Le téléphone de Veronica sonna de nouveau. « Allô, Marcus. Oui, mon fils. Je suis dans ta chambre. Non, ta petite femme n’est pas là. Elle est probablement dehors en train de fêter ça avec ses amies. Ne t’inquiète pas, maintenant elle ne peut plus s’échapper. Elle a l’anneau au doigt, le tampon sur le certificat. Affaire conclue. Le petit oiseau est en cage. Souviens-toi seulement de ce qu’on s’est dit. Aucune faiblesse dès le premier jour. Elle doit comprendre qui commande dans cette maison.

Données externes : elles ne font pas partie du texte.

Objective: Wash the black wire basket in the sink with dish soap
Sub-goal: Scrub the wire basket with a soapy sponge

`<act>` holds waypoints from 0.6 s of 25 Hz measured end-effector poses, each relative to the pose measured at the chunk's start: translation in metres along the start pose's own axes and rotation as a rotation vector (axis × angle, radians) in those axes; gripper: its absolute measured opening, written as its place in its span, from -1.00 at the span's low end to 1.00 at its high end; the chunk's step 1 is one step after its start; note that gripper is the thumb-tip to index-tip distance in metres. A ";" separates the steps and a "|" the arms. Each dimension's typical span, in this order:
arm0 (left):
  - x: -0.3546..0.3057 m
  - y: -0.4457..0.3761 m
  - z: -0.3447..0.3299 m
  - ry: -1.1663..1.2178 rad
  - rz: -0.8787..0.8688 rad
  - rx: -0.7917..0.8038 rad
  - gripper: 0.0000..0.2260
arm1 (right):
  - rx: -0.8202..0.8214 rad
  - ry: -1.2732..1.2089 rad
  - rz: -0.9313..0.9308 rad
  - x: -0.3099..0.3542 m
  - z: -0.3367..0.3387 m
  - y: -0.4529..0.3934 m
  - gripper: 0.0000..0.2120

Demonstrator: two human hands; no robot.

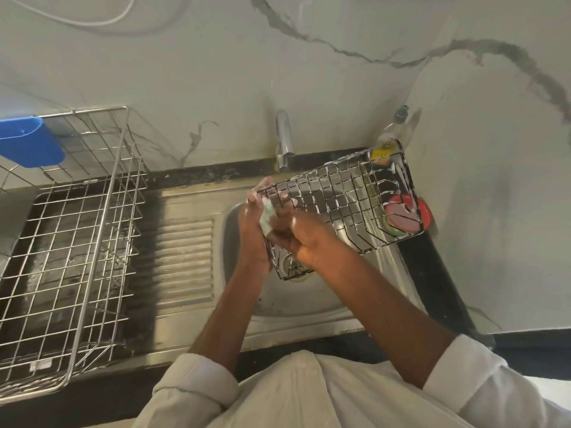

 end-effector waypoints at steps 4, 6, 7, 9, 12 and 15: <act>0.011 0.001 -0.004 0.208 0.086 0.033 -0.49 | -0.337 1.375 0.385 0.012 0.006 -0.003 -0.83; 0.010 0.001 -0.006 0.204 0.087 0.014 -0.46 | -0.389 1.289 0.508 0.017 -0.001 0.000 -0.82; 0.009 0.003 -0.009 0.202 0.102 0.019 -0.46 | -0.397 1.058 0.516 0.019 0.003 0.000 -0.82; 0.013 0.004 -0.013 0.195 0.125 0.029 -0.47 | -0.329 0.433 0.368 0.015 0.012 -0.007 -0.80; 0.021 0.009 -0.017 0.154 0.160 0.017 -0.48 | -0.204 0.243 0.241 0.009 0.006 -0.007 -0.85; 0.017 0.011 -0.020 0.131 0.184 -0.002 -0.50 | -0.080 0.249 0.181 0.014 0.002 0.005 -0.88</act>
Point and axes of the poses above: each hand's wrist, its own y-axis away from the middle knuckle, its own z-axis out of the back of the hand, x = y × z, the point moved 5 cm from there along -y, towards the middle knuckle, and after that the axes turned 7 degrees about x, right-handed, at the moved point
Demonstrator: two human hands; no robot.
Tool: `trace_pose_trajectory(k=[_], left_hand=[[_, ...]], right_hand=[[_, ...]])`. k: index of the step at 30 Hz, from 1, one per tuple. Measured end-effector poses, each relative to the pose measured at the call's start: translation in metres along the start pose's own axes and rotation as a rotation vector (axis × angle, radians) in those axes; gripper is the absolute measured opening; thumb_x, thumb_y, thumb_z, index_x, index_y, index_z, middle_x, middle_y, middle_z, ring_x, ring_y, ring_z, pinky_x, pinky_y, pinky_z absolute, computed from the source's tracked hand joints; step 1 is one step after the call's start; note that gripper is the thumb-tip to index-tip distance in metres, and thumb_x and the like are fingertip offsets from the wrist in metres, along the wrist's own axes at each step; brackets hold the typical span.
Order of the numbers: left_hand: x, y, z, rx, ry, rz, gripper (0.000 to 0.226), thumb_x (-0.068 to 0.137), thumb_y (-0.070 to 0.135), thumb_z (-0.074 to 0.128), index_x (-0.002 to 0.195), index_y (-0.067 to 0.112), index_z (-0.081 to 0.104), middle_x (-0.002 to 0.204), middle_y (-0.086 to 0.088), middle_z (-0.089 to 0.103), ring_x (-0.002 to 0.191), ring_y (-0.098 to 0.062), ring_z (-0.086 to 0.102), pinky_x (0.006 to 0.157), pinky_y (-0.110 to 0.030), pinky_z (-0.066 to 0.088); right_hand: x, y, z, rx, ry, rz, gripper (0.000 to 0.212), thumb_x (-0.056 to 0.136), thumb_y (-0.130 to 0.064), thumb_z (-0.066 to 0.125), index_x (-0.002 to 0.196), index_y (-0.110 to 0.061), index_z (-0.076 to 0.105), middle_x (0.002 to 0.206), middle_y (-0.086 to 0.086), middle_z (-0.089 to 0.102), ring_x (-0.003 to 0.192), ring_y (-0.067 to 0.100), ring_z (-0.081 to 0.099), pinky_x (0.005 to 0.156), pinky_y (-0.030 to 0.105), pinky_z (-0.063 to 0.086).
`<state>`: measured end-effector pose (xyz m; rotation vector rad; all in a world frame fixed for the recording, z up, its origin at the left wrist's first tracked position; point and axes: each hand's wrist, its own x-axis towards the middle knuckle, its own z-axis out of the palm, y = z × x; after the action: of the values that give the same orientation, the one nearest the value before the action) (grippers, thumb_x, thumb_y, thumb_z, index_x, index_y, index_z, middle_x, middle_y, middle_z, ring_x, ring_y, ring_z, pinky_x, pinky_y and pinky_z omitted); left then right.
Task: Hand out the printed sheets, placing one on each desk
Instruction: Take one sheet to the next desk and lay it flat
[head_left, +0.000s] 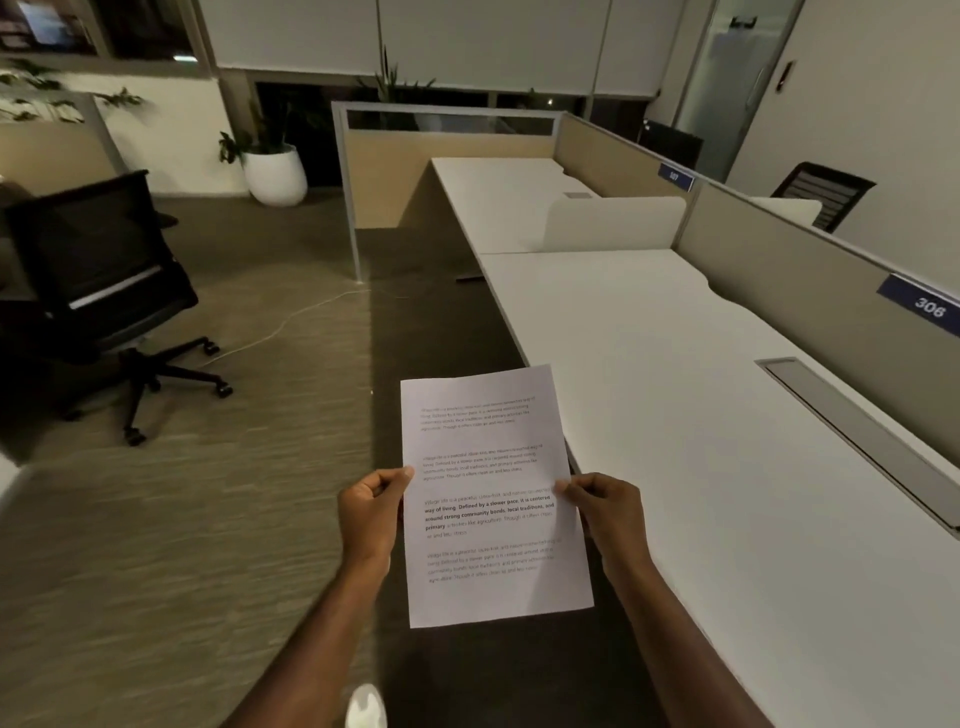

Et ne va surtout pas céder à ses larmes ou ses scènes. Elles sont toutes pareilles. Tu leur donnes un doigt, elles prennent le bras. Conduis prudemment, mon fils. Je reste encore un peu. Je fume une cigarette. J’ouvrirai la fenêtre pour ne pas empester la chambre. On ne voudrait pas que ta petite femme commence à se plaindre. »

Je restai sous le lit, sentant le monde s’effondrer sur moi. Je tremblais, non pas de froid, mais de trahison, de colère et de dégoût. L’homme à qui j’avais confié ma vie était un imposteur, complice du plan de sa mère pour me dépouiller. Et les signes avaient toujours été là.

Je revis Marcus insistant pour que l’appartement soit à mon seul nom. « Chérie, comme ça c’est plus simple pour les papiers, et tu te sentiras plus en sécurité. C’est à toi », avait-il dit en embrassant mon front. Et moi, idiote, je l’avais cru. Je me rappelai aussi les questions insistantes de Veronica sur ma famille. « Et ta mère ? Tu n’as personne d’autre ? Oh, quelle tragédie. Pauvre petite. » Ces airs que j’avais pris pour de la compassion n’étaient en réalité que du calcul pur — l’instinct froid d’une prédatrice qui jauge sa proie.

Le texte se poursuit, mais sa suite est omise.